» TASK ITEM
Report how many lines below include "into", giving the figure alone.

» RECORDS SHOWN
□ □ □ □

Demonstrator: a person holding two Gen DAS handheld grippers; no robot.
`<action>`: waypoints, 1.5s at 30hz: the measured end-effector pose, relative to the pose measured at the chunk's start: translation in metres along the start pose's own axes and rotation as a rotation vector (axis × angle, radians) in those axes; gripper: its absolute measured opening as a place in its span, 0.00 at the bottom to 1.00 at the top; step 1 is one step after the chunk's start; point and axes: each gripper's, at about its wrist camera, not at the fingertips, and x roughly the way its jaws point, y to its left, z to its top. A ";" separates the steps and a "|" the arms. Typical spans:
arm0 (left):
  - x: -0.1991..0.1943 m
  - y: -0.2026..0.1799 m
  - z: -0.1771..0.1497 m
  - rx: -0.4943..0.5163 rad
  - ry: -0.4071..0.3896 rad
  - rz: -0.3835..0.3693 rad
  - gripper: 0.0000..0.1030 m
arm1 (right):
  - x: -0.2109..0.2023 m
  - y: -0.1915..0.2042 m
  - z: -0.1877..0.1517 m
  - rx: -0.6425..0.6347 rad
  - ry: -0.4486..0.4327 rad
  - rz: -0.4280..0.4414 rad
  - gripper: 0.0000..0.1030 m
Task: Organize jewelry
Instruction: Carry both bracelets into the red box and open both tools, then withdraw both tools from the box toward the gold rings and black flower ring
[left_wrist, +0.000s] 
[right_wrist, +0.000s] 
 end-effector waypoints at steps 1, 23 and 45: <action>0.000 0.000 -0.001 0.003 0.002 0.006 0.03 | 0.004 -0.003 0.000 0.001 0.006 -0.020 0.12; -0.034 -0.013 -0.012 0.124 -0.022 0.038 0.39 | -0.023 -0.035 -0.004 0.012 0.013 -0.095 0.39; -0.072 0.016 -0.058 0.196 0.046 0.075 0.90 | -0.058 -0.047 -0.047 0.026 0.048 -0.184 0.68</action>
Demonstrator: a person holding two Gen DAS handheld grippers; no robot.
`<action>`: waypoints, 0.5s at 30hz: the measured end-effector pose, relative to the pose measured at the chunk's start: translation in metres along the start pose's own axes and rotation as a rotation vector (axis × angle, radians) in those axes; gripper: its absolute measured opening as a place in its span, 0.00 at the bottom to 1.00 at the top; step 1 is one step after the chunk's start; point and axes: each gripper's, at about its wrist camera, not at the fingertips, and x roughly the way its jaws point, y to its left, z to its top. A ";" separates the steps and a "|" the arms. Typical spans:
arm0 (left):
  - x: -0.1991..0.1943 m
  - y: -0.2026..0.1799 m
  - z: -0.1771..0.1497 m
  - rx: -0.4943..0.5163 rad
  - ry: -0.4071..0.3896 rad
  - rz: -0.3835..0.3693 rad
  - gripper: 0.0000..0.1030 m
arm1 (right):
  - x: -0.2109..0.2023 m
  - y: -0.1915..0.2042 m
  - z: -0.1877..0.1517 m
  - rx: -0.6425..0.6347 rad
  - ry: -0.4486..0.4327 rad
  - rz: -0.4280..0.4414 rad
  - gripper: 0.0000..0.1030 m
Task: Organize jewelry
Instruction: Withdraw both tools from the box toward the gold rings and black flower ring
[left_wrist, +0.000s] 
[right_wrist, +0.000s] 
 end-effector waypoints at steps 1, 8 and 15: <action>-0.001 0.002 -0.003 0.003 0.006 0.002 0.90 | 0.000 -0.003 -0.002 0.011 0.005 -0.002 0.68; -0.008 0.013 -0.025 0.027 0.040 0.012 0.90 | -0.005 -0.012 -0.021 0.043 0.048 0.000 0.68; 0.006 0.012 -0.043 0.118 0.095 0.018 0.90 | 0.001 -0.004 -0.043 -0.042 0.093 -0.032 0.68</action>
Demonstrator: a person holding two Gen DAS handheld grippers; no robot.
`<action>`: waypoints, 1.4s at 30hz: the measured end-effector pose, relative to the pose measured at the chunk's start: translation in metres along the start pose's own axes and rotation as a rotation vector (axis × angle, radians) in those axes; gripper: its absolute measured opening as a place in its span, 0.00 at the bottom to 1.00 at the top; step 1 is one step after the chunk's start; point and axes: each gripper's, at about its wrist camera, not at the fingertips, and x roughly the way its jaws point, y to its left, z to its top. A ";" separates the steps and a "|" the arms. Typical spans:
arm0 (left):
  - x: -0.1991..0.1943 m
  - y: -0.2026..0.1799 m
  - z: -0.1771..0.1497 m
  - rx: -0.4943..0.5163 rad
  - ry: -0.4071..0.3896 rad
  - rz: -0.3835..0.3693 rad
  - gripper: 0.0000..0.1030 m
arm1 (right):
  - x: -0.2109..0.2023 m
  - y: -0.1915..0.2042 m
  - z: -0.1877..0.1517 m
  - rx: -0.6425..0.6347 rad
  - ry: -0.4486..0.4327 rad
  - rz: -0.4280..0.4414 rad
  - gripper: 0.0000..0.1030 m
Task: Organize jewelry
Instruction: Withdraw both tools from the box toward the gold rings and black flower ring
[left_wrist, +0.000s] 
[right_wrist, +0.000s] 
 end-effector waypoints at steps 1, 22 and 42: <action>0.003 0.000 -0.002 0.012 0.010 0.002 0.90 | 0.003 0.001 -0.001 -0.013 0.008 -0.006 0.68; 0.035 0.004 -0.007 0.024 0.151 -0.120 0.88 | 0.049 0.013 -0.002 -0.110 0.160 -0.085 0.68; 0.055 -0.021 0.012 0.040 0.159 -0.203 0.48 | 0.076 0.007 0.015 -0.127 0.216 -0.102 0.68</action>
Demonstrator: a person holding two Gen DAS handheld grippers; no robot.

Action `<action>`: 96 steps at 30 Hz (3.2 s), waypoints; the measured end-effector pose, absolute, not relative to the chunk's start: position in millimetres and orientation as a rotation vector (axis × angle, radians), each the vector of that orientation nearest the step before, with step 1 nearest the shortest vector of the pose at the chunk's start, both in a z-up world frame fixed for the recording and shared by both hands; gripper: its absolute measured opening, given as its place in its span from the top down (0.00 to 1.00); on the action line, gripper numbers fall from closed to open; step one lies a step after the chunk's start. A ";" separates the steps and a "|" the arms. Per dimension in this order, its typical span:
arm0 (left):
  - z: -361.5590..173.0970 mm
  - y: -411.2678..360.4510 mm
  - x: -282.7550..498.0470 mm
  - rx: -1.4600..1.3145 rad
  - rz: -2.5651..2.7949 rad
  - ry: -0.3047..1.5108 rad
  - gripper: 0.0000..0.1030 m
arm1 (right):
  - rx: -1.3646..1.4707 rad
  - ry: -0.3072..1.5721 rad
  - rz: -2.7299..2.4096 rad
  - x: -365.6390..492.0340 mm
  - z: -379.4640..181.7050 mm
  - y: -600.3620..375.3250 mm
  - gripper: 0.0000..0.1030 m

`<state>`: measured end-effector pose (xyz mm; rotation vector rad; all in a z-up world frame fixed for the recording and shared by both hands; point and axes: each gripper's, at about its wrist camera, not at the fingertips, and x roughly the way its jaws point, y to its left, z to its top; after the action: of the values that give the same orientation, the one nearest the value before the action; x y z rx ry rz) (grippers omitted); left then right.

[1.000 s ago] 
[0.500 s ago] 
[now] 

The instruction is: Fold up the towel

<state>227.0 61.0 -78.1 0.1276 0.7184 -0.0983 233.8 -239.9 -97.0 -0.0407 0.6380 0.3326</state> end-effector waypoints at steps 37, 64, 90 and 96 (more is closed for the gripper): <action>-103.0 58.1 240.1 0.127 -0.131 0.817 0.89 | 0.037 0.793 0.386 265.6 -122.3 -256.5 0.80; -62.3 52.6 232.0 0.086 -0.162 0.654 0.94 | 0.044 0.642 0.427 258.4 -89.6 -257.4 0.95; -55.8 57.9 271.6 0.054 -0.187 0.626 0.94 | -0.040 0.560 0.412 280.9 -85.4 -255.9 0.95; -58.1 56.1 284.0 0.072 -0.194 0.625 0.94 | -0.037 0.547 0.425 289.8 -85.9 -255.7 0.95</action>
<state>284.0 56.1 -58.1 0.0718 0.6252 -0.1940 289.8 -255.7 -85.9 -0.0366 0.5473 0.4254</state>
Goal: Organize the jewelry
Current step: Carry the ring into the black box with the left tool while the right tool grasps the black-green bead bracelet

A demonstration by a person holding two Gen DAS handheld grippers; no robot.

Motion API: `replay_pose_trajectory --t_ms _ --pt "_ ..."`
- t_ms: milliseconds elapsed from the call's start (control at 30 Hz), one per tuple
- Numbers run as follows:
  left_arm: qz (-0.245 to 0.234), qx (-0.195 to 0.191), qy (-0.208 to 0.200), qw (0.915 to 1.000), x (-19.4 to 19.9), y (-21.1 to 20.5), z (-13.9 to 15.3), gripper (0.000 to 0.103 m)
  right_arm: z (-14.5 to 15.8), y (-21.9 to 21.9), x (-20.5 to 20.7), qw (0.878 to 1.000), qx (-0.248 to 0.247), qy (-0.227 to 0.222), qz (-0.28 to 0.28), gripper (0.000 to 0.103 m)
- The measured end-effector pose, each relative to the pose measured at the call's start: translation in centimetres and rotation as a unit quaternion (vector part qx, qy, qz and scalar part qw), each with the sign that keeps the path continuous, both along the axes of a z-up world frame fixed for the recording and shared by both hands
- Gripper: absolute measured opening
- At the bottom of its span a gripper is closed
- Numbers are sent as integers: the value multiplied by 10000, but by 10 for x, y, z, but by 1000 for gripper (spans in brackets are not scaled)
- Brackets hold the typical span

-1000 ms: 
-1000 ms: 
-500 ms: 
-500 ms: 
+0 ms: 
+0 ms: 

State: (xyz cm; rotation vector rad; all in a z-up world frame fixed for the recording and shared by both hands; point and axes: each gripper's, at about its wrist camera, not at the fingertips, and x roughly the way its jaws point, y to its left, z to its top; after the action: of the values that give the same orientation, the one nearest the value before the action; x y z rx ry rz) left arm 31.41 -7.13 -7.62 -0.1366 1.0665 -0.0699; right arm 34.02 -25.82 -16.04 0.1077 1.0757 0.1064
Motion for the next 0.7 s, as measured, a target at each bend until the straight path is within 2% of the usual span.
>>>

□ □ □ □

» RESPONSE
2